ExtFS を使っている場合には、上で説明した通り、忘れずにそのディスクイメージを含んでいるボリュームを読み出し専用と設定しておかなければならない。イメージをマウントするのはその後だ。コマンドラインを使ってバックアップスナップショットが見えるようにするためにシャドウファイルで読み/書き可能にする手順は Migration Assistant がデータを転送するために必要では ない。たとえ見えていなくても、Migration Assistant は問題なく動作する。単に Finder でイメージファイルをダブルクリックして、それがマウントしたら Migration Assistant を走らせればよい。
ドライブが直接接続されている状態でより古いバックアップにアクセス
ネットワーク接続 Time Machine ドライブを直接接続すると、Migration Assistant は最も新しいバックアップしか見てくれない。バックアップ履歴を表示したりしない。最新のものでよければ、それで何の問題もない。
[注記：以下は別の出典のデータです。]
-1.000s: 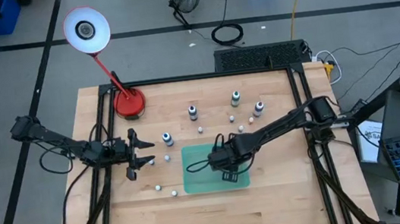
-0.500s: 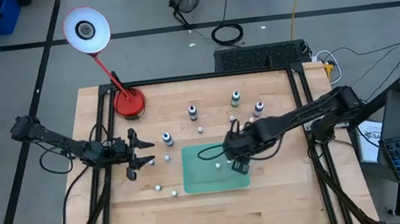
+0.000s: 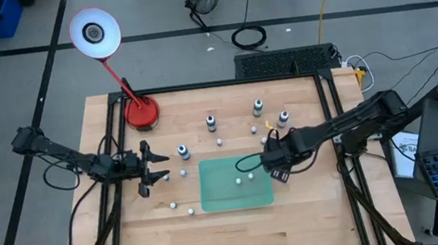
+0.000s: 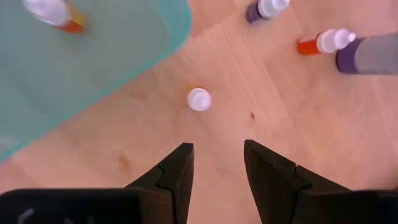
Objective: Pick & Place food coloring
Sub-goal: Put the small yellow food coloring bottle into the green bin
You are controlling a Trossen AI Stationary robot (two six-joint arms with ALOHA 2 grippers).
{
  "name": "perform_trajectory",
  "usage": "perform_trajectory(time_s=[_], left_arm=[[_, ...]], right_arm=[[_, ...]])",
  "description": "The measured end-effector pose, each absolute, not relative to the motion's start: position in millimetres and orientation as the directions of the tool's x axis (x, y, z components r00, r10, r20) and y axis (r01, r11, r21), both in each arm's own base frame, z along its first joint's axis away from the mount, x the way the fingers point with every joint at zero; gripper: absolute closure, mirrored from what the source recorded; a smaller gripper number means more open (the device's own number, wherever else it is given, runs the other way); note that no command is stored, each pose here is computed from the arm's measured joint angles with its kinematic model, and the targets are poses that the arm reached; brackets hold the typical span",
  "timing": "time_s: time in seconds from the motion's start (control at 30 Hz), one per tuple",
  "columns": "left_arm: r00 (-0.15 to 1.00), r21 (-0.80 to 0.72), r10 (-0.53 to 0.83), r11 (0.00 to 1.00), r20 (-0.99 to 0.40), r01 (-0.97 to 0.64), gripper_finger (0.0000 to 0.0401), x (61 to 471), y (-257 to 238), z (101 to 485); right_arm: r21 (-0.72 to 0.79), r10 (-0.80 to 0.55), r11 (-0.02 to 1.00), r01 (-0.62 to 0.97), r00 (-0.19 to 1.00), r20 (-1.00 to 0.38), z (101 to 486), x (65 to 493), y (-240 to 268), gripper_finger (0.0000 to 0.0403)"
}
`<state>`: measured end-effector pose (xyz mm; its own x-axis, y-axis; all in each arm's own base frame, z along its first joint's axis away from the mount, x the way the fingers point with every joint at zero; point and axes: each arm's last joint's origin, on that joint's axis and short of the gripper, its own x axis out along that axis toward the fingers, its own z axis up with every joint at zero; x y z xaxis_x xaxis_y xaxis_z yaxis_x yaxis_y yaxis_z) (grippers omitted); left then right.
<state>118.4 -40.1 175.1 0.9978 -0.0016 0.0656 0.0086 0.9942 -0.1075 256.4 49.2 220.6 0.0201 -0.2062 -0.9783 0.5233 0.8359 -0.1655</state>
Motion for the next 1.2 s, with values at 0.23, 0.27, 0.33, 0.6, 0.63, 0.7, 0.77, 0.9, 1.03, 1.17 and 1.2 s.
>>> perform_trajectory(time_s=[0.23,0.27,0.33,0.6,0.63,0.7,0.77,0.9,1.03,1.17,1.2], left_arm=[[0.998,-0.108,-0.002,0.994,0.066,0.009,0.0187,118.4,-40.1,175.1],[0.998,-0.108,-0.002,0.994,0.066,0.009,0.0187,118.4,-40.1,175.1],[0.998,-0.108,-0.002,0.994,0.066,0.009,0.0187,118.4,-40.1,175.1],[0.998,-0.107,-0.002,0.994,0.065,0.009,0.0187,118.4,-40.1,175.1],[0.998,-0.108,-0.002,0.994,0.066,0.009,0.0187,118.4,-40.1,175.1],[0.998,-0.108,-0.002,0.994,0.066,0.009,0.0187,118.4,-40.1,175.1],[0.998,-0.108,-0.002,0.994,0.066,0.009,0.0187,118.4,-40.1,175.1],[0.998,-0.107,-0.002,0.994,0.065,0.009,0.0187,118.4,-40.1,175.1],[0.998,-0.108,-0.002,0.994,0.066,0.009,0.0187,118.4,-40.1,175.1],[0.998,-0.108,-0.002,0.994,0.066,0.009,0.0187,118.4,-40.1,175.1],[0.998,-0.108,-0.002,0.994,0.066,0.009,0.0187,118.4,-40.1,175.1]], right_arm=[[-0.131,-0.193,0.855,0.502,0.072,-0.979,196.7,257.9,39.5,0.0273],[-0.125,-0.187,0.855,0.503,0.075,-0.979,195.8,258.1,38.0,0.0273],[-0.097,-0.162,0.854,0.511,0.084,-0.983,193.4,259.0,36.0,0.0272],[-0.071,-0.14,0.856,0.512,0.098,-0.985,188.8,260.1,31.6,0.0272],[-0.07,-0.14,0.856,0.512,0.099,-0.985,188.8,260.2,31.2,0.0272],[-0.07,-0.14,0.857,0.51,0.099,-0.985,188.8,260.3,31.1,0.0272],[-0.071,-0.14,0.858,0.509,0.099,-0.985,188.8,260.2,31.2,0.0272],[-0.066,-0.139,0.86,0.506,0.108,-0.984,188.8,261.1,31.3,0.0272],[-0.053,-0.136,0.866,0.496,0.132,-0.982,189.0,263.6,31.6,0.0256],[-0.055,-0.137,0.866,0.496,0.131,-0.982,188.9,263.4,31.5,0.022],[-0.055,-0.138,0.866,0.496,0.131,-0.982,189.0,263.4,31.5,0.0211]])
でも、古いバックアップからリストアしようという場合には、いくつか回避方法がある。
- 上で説明した方法を使ってシャドウファイルでディスクイメージをマウントしてから、Finder の中で新しい方から順番にバックアップを削除して (シャドウファイルなので元のディスクイメージは影響を受けない)、欲しいバックアップが最新の項目になるようにする。
- まずディスクイメージを APFS または HFS+J のボリュームにコピーしてから (十分な空き容量があればの話だが)、そのコピーをダブルクリックしてマウントし、Finder を使って、欲しいバックアップの妨げとなっていた新しいバックアップを削除する。
さあバックアップしよう
この探索の旅は私が望んでいたほどには満足できるものとはならなかったが、いろいろ啓発的なところがあった。私が挙げた必要条件は Apple が念頭に置いていたものとは大違いで、Time Capsule の時代でさえもそうだった。でも、今や Time Capsule がもはや販売もされずサポートもほとんどなしという状態に至って、私はネットワーク接続 Time Machine バックアップのために何が最良の方法なのかを自由に考えることができた。
結びにもう一言書いておこう。たった一つの正しい選択というものがないと知っても私は驚かない。異質なファイルシステムを使った製品が現在入手できるこの状況を考えれば、たった一つの正しい選択などというものは今後もないままなのだろう。少なくとも私の観点からはそう思える。でも、ここで私が学んだことが、皆さんが Mac をネットワーク経由でバックアップしたいと思われる際にどの方法が最良かを決断するためのお手伝いになればと願っている。皆さんご自身の体験と実験の結果から何かおっしゃりたいとお思いならば、どうぞコメントに書き込んで頂きたい!